Everybody Loves Che
Having not seen Steven Soderbergh’s new Commie-lovefest, Che, I don’t feel particularly comfortable talking about it. But I will second Dirty Harry’s annoyance at the fact that liberal reviewers feel free to bash conservatives preemptively for not supporting a biopic that entirely skips over Che’s murderous past.
Expect a lot of this: Variety’s Todd McCarthy makes a pre-emptive move (I thought liberals didn’t believe in that?) against conservatives in his pan of Steven Soderbergh’s attempt to Lawrence-of-Arabia the mass-murderer Che Guevera:
…and presents American and Latin American authorities so exclusively as cardboard mouthpieces of imperialism and abusive dictatorships, respectively — that some conservative political commentators might work themselves into a lather over it.
You see, any rise of indignation over a $60 million, five-hour attempt to further t-shirtify a sworn enemy of the United States responsible for the murder of at least 600 innocent people (that we know of) is purely knee-jerk lathering on our part. Oh, and we should also avoid any lather over the fact that Che’s psychotic crimes failed to find a few minutes in a 300-plus minute film:
This structure very conveniently elides the period wherein Che, as effective co-head of Castro’s Cuban government, presided over mass executions, the persecution of homosexuals, the ruination of the island’s economy, the ill-fated alliance with the Soviet Union, and so on.

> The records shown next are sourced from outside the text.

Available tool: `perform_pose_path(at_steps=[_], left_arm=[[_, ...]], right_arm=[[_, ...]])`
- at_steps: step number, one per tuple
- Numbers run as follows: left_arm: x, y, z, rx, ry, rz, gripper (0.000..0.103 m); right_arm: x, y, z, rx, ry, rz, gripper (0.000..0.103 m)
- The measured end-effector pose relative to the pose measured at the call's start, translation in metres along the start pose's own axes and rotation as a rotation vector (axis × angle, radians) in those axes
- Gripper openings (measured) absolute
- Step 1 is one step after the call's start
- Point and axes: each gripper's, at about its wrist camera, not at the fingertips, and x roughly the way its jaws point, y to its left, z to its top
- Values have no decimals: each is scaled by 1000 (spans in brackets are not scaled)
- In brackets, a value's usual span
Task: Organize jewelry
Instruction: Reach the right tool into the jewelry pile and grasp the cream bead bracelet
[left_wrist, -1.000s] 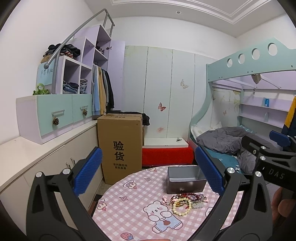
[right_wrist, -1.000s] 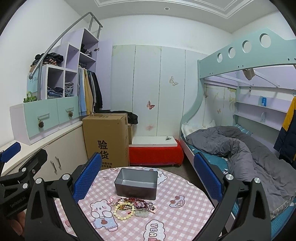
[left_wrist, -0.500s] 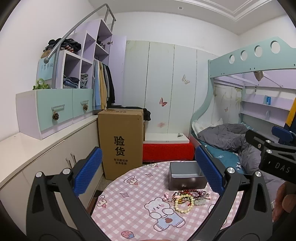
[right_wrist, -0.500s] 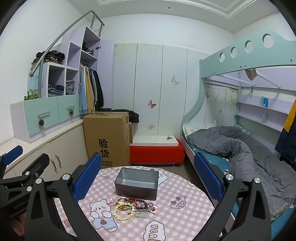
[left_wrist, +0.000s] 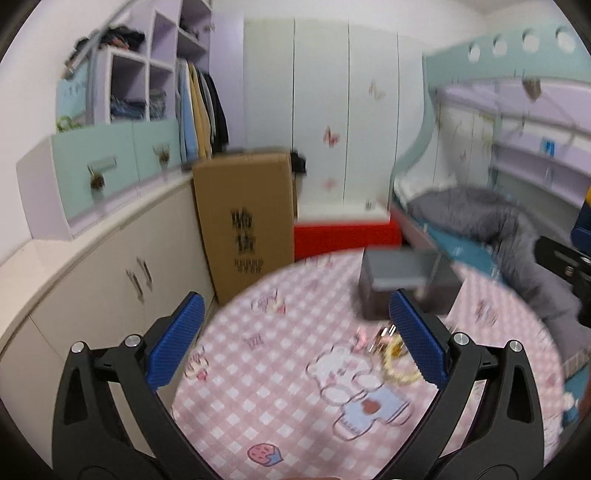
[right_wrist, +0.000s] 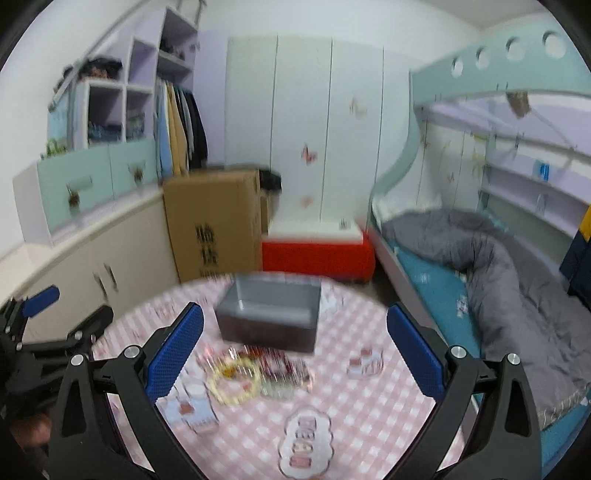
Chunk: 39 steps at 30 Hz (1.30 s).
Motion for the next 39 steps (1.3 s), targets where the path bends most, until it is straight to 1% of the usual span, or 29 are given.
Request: perform_pose_path(at_steps=[1,3,6,10,13,16,18,19,20,22,24,25,27,33,34,35,36,37,38,39], left_arm=[[11,-1,-5,8,33,-1,98],[32,-3,-14,23,95,-10,98],[61,-10,-26,46,167,-36,98],[93,-22,-33,102,219,-59,98],[114,-34,-34,146,254,-70,98],[132,-39,-34,163,286,-75,97],[142,-41,-35,165,324,-99,88],[145,-42,-35,165,339,-121,76],[146,-43,-36,160,345,-136,58],[153,-41,-38,141,388,-191,32],[151,-39,-39,130,386,-225,22],[150,-39,-40,135,387,-241,20],[149,-40,-40,137,386,-255,20],[157,-41,-37,127,394,-242,22],[158,-42,-36,128,394,-248,28],[158,-43,-36,136,394,-251,45],[160,-45,-36,148,394,-239,60],[162,-46,-36,162,396,-218,85],[163,-46,-35,166,399,-215,88],[164,-46,-35,162,401,-231,88]], right_arm=[[6,-2,-6,6,23,0,95],[25,-8,-23,30,97,10,95],[41,-11,-40,31,164,14,95],[58,-17,-55,54,229,30,95],[66,-20,-60,60,254,30,95],[73,-24,-64,68,273,33,95],[77,-25,-66,71,276,35,95],[78,-26,-67,74,278,38,95],[79,-27,-68,77,281,41,95],[80,-28,-69,81,286,44,95],[80,-29,-70,85,286,49,95],[80,-29,-69,87,285,50,95],[79,-30,-69,90,283,54,95],[74,-28,-67,79,277,58,95],[73,-28,-67,79,276,56,95],[73,-28,-66,80,276,55,95],[73,-29,-66,82,276,53,95],[73,-29,-66,84,277,52,95],[73,-28,-66,85,277,53,95],[73,-28,-67,84,278,54,95]])
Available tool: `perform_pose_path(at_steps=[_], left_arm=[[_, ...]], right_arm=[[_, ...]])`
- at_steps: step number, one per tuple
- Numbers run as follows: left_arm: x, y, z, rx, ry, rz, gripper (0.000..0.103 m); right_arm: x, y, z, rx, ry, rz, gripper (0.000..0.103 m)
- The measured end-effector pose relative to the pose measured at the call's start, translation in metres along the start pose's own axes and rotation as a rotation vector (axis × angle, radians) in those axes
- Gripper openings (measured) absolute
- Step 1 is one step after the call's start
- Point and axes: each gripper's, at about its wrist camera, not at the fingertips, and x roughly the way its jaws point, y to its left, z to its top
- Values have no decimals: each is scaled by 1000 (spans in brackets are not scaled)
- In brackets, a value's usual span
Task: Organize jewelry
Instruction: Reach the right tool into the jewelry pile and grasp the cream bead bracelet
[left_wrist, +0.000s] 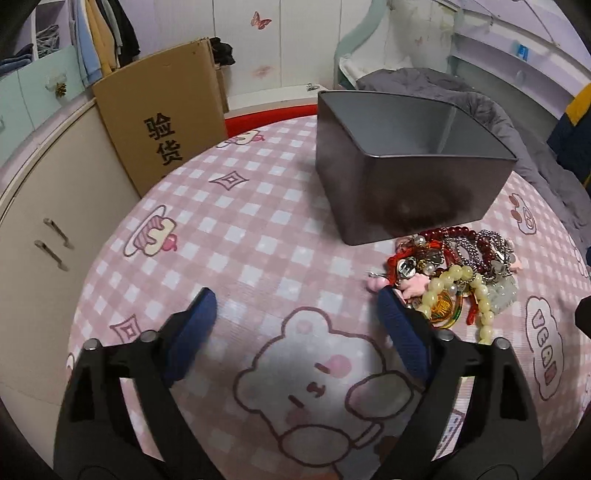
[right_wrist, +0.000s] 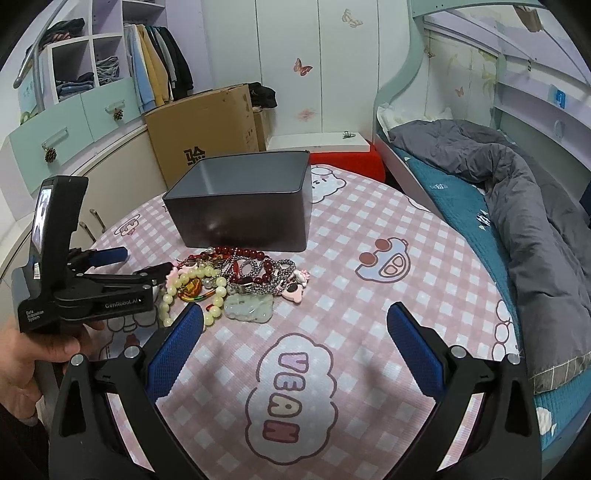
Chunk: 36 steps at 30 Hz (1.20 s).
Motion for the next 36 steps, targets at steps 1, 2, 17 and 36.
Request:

Here’s the short version of McCarthy’s review, from Daily Variety‘s email alerts:
If the director has gone out of his way to avoid the usual Hollywood biopic conventions, he has also withheld any suggestion of why the charismatic doctor, fighter, diplomat, diarist and intellectual theorist became and remains such a legendary figure.
Hm…no mention of the mass murder or the torture. Interesting elision. Nothing like lionizing one of history’s greatest monsters.